Questi erano, come detto, problemi di “adeguamento”, chiaramente risolvibili. Ce ne sono altri, insiti nel principio di funzionamento, che probabilmente ne avrebbero comunque impedito l’utilizzo prolungato e quasi sicuramente sono il motivo per cui il Comprex non viene utilizzato nemmeno attualmente. Ci si riferisce nello specifico alla inevitabile miscelazione che avveniva tra la carica fresca ed i gas di scarico: si ricorda infatti che all’interno del Comprex i due flussi giungono a contatto, ed è pur vero che esso è minimo perchè istantaneo, ma comunque avviene e ciò comporta di certo la contaminazione della carica fresca con gas esausti. L’aspetto più grave è che, essendo un fenomeno che i tecnici causano ma che è guidato da leggi fisiche, il grado di miscelazione non era assolutamente prevedibile e dipendeva da una lunga lista di fattori, quali ad esempio: il carico del motore, le temperature di esercizio, la densità della carica fresca, il grado di umidità ed altri ancora.

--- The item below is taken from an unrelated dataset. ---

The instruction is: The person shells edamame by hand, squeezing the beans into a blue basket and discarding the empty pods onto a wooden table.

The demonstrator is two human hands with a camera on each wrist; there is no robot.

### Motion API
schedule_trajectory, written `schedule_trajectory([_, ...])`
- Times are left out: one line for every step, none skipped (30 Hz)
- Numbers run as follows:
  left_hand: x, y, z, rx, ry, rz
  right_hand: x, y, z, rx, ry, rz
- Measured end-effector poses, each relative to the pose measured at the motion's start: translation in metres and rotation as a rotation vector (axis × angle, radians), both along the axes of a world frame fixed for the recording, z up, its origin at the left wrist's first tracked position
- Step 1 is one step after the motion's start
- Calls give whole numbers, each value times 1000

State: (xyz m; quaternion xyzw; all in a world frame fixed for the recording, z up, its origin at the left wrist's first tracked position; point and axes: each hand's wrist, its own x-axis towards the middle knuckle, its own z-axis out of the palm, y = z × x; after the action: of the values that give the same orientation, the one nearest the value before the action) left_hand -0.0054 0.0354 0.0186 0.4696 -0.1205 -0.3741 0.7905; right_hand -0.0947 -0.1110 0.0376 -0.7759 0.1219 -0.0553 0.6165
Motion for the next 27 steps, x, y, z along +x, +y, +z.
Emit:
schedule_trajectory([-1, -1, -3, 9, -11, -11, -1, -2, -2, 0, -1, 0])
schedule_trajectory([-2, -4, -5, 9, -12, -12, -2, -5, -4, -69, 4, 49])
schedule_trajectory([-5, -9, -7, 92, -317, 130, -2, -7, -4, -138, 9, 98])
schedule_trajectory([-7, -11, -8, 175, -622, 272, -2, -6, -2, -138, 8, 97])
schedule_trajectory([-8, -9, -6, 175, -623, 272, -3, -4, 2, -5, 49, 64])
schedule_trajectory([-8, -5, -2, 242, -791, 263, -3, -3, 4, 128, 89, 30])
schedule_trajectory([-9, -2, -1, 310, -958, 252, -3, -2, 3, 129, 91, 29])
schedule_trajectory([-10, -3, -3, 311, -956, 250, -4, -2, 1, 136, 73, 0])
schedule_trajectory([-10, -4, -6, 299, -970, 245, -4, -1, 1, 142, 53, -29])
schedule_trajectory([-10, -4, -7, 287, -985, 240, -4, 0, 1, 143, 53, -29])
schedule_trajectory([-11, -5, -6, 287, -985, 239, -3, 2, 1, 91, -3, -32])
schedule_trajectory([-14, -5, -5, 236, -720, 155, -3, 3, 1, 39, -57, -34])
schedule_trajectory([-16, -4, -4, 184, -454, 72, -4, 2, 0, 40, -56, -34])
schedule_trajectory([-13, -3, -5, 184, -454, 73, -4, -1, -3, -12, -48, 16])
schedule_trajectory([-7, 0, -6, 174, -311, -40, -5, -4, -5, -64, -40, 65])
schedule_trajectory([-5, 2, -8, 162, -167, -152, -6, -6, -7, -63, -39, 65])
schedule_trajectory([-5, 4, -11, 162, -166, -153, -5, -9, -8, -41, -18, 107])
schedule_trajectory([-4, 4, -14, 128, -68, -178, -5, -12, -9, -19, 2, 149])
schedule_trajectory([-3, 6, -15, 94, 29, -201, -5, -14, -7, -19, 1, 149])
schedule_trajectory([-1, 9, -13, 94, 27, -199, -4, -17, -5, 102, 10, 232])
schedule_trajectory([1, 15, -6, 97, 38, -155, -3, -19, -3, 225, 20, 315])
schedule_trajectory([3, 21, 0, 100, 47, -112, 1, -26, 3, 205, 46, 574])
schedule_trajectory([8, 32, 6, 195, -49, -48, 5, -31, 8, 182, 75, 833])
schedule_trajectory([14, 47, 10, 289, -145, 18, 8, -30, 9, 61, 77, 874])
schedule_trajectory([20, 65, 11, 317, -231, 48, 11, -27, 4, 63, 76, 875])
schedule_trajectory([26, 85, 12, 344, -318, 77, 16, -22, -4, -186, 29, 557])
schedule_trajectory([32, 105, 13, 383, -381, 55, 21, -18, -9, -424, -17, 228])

Paraddosalmente ciò rappresenterebbe un problema più per i motori attuali che per quelli degli anni Ottanta a cui veniva applicato; infatti, i moderni sistemi di iniezione, che prediligono la cura del consumo specifico e delle emissioni inquinanti, hanno bisogno di informazioni molto precise sul quantitativo d’ossigeno presente nella carica fresca. Con un sistema come il Comprex, in cui questo dato non è prevedibile con un adeguato grado di accuratezza, il tutto non potrebbe funzionare a dovere, restando lontani da combustioni di alta qualità che sono oramai lo standard sia in Formula 1 e sia in ambito commerciale.

Da non trascurare è anche il problema dell’aumento di temperatura che la carica fresca subisce sia come conseguenza della compressione e sia come altro effetto del “contatto” con i gas di scarico. Ovviamente a ciò si può e deve ovviare con un intercooler posto tra il Comprex ed il cilindro motore, in maniera identica a quanto avviene con le classiche sovralimentazioni meccaniche ed a gas di scarico.

7 Commenti

  1. Byg
    settembre 04, 17:45 Reply
    Io - ahimé! - ero invece già nato e ricordo bene gli aggiornamenti pressoché continui che leggevo su Autosprint sul duello "KKK" (ma anche Garret) vs. "Comprex". Erano altri tempi e comunque - ricordiamolo - la 126 CK vinse due indimenticabili GP (Jarama e Montecarlo) con Villeneuve. Sulla stessa macchina Villeneuve onorò il proprio Gran Premio di casa a fine stagione quasi replicando il giro di pista (stVolta sotto la pioggia battente) con ruota al vento del GP d'Olanda del 1979... Il tuo ottimo articolo mi ha fatto rivivere quegli anni, avidi di successi per "la Rossa", ma ancora eroici, in cui erano singoli tecnici a guidare lo sviluppo tecnico delle F1 (Forghieri, Chapman, Murray, Head, ...). Complimenti, continua così!
  2. musiu matteo
    luglio 22, 11:24 Reply
    Ottimo articolo. Altro che quelli della gazzetta! Perché non vai a scriverli tu??
  3. GAB
    luglio 01, 14:23 Reply
    Ricordo anche che nel periodo di tensione tra FOCA e FIA la Ferrari minacciò di montare il Comprex su un motore da 3.000cc invece che da 1.500 in quanto per cavilli di regolamento non era considerato una "sovralimentazione". Era chiaramente una provocazione ma sarebbe stato un motore da più di 1.000 cavalli.
  4. Luccchino
    giugno 21, 15:21 Reply
    scopro solo oggi questo blog .... il blogf1 2.0 come l'hanno chiamato :D E' un grandissimo piacere tornare a leggervi. Grazie Reinato P.S.: mi siete mancati ;)
  5. wildioshiba
    giugno 12, 21:27 Reply
    Che spettacolo d'articolo! Complimenti Simone!!! E grazie!
  6. andypower
    giugno 12, 16:24 Reply
    E' sempre un piacere leggere articoli di questo spessore ;)
  7. Fra21
    giugno 12, 15:32 Reply
    Bell'articolo, complimenti. La soluzione è davvero molto interessante anche perché consente una compressione intermittente che può e deve essere tarata in concomitanza all'apertura delle valvole di aspirazione, ciò dovrebbe consentire un risparmio energetico durante la stessa compressione giusto? Peccato non sia stata studiata più a fondo tale soluzione.